Your assignment
Report, as a bare number, how many lines of the entries below contain "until".

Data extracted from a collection

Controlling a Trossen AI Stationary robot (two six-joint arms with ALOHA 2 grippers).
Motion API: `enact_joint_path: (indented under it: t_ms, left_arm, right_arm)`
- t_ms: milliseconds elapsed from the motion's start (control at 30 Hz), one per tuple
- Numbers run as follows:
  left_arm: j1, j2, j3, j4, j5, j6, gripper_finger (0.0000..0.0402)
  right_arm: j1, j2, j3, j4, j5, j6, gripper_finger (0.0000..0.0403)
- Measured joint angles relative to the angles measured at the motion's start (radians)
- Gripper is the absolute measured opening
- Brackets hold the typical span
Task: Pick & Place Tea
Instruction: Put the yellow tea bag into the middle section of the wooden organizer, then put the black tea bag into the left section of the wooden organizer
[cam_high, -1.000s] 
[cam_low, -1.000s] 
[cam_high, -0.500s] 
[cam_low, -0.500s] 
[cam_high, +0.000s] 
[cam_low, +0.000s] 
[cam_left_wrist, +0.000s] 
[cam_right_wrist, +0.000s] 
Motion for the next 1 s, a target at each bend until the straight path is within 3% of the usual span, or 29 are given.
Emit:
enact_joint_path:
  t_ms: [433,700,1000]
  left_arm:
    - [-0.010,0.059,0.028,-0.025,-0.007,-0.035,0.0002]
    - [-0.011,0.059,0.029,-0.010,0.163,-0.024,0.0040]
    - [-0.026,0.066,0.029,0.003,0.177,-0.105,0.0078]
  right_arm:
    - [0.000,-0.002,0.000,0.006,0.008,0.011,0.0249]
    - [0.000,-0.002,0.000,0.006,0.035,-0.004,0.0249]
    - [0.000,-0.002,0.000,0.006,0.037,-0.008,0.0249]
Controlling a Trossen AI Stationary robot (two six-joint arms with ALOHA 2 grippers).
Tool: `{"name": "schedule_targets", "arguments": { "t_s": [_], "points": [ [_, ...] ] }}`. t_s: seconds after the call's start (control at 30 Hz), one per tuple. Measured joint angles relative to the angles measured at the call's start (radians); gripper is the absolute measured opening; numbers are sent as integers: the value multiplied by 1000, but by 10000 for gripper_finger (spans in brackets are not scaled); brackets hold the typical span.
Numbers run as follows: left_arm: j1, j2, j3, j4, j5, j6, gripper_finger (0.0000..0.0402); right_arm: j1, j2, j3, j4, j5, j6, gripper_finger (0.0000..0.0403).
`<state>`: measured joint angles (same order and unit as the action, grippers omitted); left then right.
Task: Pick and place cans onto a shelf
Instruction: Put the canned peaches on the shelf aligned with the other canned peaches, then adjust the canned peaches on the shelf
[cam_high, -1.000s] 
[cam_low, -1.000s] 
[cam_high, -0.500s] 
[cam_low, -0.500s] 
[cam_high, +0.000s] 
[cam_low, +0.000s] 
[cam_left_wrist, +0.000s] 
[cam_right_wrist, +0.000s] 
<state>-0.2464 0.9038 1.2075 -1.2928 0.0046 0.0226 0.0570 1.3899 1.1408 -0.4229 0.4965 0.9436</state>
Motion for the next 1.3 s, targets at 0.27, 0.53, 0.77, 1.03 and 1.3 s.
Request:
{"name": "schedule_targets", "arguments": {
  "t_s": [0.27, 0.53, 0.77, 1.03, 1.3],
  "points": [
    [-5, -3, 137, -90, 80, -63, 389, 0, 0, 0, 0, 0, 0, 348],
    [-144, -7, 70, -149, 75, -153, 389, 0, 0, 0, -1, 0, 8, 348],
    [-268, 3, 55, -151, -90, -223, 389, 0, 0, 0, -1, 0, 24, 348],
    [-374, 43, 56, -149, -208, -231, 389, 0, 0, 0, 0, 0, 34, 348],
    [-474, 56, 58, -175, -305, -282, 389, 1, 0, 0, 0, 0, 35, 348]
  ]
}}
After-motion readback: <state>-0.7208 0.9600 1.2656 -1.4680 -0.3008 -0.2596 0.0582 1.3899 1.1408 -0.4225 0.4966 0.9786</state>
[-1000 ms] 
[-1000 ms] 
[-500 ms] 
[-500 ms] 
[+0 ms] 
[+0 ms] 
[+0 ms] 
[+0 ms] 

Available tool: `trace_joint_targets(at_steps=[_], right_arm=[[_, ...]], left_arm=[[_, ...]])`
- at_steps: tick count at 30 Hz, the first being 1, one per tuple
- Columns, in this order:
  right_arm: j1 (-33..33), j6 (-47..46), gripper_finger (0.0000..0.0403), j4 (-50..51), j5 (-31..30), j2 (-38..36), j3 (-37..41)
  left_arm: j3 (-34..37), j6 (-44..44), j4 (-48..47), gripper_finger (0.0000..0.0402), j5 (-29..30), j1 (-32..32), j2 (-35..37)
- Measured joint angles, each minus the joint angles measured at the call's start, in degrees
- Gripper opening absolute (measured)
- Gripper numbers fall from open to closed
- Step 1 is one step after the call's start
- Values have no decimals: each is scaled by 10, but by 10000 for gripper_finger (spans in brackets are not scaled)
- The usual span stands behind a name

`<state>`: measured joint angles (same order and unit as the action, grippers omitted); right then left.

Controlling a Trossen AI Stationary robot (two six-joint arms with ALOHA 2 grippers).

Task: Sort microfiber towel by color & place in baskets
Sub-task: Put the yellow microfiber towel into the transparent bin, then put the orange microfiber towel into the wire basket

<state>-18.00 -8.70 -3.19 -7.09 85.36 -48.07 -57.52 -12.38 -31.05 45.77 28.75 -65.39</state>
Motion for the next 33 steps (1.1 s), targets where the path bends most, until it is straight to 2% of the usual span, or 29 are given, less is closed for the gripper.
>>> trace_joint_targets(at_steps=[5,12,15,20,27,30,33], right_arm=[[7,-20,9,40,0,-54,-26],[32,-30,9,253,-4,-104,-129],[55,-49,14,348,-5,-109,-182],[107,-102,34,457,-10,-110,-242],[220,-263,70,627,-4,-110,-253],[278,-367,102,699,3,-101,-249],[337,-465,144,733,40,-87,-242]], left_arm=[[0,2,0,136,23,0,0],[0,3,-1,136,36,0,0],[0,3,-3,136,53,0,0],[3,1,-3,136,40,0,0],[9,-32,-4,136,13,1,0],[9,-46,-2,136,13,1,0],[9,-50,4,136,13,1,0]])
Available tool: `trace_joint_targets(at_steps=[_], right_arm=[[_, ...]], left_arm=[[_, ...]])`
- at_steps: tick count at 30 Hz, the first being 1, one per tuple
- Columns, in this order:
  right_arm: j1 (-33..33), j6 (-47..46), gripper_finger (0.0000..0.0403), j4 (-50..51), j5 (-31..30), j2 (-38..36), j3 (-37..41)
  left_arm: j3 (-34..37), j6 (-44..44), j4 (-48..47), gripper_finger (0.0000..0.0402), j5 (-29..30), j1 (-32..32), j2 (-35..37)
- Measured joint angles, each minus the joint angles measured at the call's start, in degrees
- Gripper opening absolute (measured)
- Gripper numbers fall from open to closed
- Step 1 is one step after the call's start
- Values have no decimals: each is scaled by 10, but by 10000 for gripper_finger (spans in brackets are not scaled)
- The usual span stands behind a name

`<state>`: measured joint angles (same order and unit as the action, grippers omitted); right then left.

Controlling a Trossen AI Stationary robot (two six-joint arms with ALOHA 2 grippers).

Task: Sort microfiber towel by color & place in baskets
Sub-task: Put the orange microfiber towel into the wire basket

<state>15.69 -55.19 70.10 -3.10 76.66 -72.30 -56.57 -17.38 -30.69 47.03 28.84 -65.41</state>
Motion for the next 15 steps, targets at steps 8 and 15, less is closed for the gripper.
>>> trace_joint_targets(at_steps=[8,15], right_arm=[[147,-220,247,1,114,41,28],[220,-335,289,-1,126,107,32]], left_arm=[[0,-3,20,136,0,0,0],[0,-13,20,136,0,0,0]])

Result
2